<<<<

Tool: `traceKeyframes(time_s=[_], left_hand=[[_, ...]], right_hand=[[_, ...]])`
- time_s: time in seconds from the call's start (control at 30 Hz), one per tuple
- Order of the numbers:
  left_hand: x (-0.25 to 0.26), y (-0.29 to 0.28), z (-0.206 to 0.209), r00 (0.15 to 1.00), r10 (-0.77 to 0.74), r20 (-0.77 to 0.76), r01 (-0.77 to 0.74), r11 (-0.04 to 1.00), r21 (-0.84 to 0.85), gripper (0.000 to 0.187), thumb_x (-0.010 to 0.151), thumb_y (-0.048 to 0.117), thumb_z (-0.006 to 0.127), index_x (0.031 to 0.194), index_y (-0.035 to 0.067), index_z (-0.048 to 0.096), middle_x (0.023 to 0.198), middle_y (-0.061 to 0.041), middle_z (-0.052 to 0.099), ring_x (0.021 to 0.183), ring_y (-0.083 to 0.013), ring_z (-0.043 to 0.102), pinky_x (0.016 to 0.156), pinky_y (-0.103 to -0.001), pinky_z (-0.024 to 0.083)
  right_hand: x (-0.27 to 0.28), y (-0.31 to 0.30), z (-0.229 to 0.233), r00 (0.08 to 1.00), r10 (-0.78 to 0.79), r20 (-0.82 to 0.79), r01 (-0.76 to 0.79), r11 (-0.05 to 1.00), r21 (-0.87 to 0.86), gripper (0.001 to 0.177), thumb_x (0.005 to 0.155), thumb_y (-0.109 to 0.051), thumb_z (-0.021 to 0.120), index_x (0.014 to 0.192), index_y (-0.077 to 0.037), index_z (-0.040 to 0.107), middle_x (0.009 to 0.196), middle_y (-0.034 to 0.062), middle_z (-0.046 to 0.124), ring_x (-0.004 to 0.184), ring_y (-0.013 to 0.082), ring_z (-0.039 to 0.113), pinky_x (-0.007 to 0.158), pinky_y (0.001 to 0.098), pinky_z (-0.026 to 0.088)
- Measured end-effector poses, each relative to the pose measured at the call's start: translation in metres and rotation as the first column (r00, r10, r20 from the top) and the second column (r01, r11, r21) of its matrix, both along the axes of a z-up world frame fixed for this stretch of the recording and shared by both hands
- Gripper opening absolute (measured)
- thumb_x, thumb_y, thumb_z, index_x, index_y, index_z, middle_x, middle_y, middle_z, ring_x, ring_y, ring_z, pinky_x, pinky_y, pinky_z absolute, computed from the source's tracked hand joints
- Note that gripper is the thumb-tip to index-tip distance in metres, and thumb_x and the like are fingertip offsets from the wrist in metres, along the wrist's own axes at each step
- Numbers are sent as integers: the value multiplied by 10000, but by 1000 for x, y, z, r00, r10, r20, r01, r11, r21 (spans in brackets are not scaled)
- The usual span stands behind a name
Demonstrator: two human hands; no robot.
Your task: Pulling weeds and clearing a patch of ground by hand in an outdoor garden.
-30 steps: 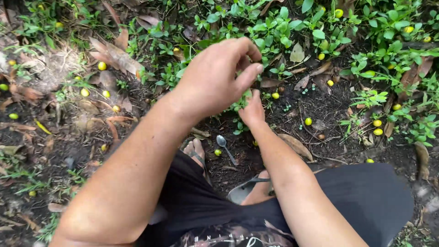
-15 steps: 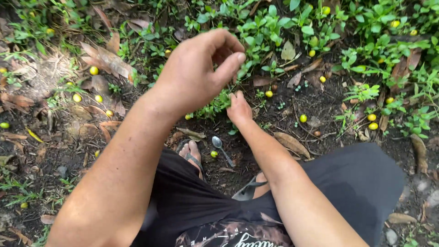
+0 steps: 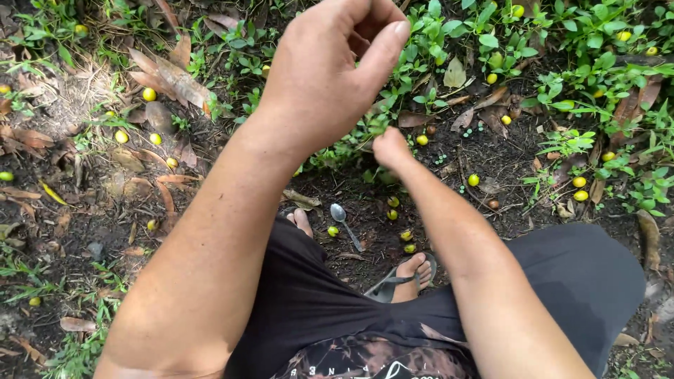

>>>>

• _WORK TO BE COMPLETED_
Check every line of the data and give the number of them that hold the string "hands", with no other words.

• _RESPONSE BOX_
2